## [Prompt]
Search the listing for the string "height" and copy every line that contains it.

## [Exercise data]
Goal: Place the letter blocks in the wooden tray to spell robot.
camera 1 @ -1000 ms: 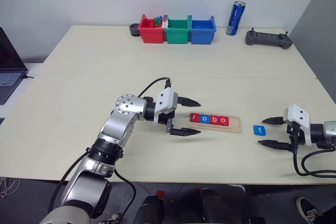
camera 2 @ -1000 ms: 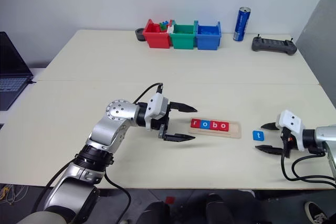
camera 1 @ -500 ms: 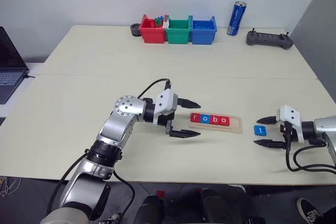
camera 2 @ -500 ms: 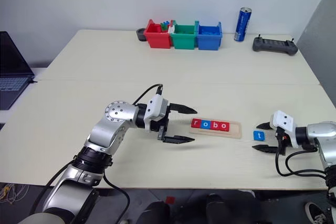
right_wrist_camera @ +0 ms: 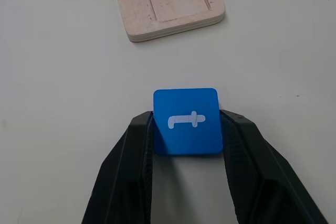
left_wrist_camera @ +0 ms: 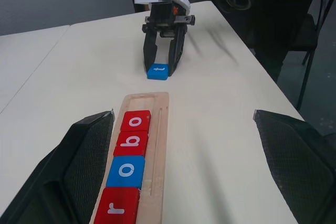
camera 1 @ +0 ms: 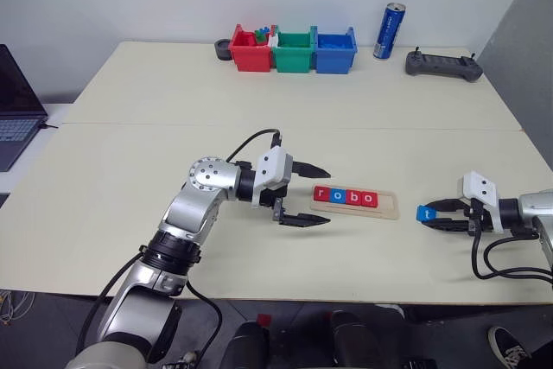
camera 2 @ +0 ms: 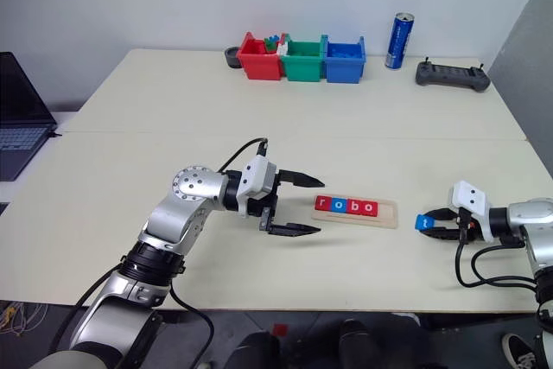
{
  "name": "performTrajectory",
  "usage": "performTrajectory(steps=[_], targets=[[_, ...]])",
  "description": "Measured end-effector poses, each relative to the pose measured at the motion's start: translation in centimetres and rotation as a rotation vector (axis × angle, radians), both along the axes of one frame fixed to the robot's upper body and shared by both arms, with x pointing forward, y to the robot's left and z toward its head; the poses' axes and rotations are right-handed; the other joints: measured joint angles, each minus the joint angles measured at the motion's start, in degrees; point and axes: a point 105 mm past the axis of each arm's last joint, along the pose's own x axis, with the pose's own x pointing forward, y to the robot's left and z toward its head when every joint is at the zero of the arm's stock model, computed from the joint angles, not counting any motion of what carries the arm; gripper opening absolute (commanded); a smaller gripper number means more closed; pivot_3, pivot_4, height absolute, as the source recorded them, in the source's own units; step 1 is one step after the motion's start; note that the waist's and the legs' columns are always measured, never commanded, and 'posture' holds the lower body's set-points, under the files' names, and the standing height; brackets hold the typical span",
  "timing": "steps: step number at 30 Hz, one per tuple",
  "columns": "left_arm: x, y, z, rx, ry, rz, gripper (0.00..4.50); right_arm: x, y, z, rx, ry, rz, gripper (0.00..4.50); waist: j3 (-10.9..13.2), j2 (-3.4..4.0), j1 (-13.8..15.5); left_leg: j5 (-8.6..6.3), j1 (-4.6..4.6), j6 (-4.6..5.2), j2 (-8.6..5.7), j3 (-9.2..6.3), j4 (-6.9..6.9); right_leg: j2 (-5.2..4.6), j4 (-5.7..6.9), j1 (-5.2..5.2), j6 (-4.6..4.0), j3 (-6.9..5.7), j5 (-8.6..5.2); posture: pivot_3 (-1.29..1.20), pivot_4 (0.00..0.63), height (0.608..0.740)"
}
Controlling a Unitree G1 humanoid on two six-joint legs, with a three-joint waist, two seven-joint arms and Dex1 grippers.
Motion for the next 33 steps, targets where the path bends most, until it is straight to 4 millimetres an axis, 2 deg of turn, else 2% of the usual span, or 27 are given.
performTrajectory(steps=[2, 7, 11, 33], targets=[[0.0, 0.0, 0.0, 0.0, 0.0, 0.0, 4.5, 0.2, 0.5, 0.2, 0.011, -0.001, 0.007, 1.45, 0.0, 0.0, -0.1, 0.0, 0.01, 0.0, 0.01, 0.0, 0.0, 0.01, 0.01, 0.0, 0.0, 0.0, 0.0, 0.0, 0.15, 0.74], [0.1, -0.2, 0.1, -0.006, -0.003, 0.003, 4.5, 1.0, 3.8, 1.0, 0.054, -0.038, 0.079, 1.45, 0.0, 0.0, -0.2, 0.0, 0.01, 0.0, 0.01, -0.01, 0.0, 0.0, 0.03, -0.01, 0.0, 0.0, 0.0, 0.0, 0.15, 0.74], [0.2, -0.2, 0.3, -0.007, -0.007, 0.004, 4.5, 1.8, 5.4, 1.6, 0.071, -0.079, 0.114, 1.45, 0.0, 0.0, 0.0, 0.0, 0.0, 0.0, 0.0, -0.03, 0.0, -0.01, 0.02, -0.01, 0.0, -0.02, 0.0, 0.0, 0.15, 0.74], [0.4, 0.0, 0.2, -0.001, -0.009, 0.019, 4.5, 2.8, 6.6, 0.9, 0.043, -0.066, 0.162, 1.45, 0.0, 0.01, 0.0, 0.0, 0.0, 0.0, 0.0, -0.03, 0.0, -0.02, 0.03, -0.02, -0.01, -0.03, 0.01, 0.0, 0.15, 0.74]])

## [Output for this task]
  "description": "Measured end-effector poses, each relative to the pose measured at the motion's start: translation in centimetres and rotation as a rotation vector (axis × angle, radians), both along the axes of one frame fixed to the robot's upper body and shared by both arms, with x pointing forward, y to the robot's left and z toward its head; the poses' axes and rotations are right-handed; the other joints: measured joint angles, each minus the joint angles measured at the motion's start, in degrees; point and axes: a point 105 mm past the axis of each arm's last joint, along the pose's own x axis, with the pose's own x pointing forward, y to the robot's left and z toward its head when every joint is at the zero of the arm's stock model, computed from the joint angles, not counting any motion of what carries the arm; gripper opening absolute (commanded); a smaller gripper number means more closed; pivot_3, pivot_4, height absolute, as the source recorded them, in the source's own units; step 1 is one step after the motion's start; note that the waist's and the legs' columns are always measured, never commanded, and 'posture' holds the lower body's set-points, under the files' names, and the standing height; brackets hold the typical span",
  "columns": "left_arm: x, y, z, rx, ry, rz, gripper (0.00..4.50); right_arm: x, y, z, rx, ry, rz, gripper (0.00..4.50); waist: j3 (-10.9..13.2), j2 (-3.4..4.0), j1 (-13.8..15.5); left_leg: j5 (-8.6..6.3), j1 (-4.6..4.6), j6 (-4.6..5.2), j2 (-8.6..5.7), j3 (-9.2..6.3), j4 (-6.9..6.9); right_leg: j2 (-5.2..4.6), j4 (-5.7..6.9), j1 (-5.2..5.2), j6 (-4.6..4.0), j3 (-6.9..5.7), j5 (-8.6..5.2); posture: pivot_3 (-1.29..1.20), pivot_4 (0.00..0.63), height (0.608..0.740)"

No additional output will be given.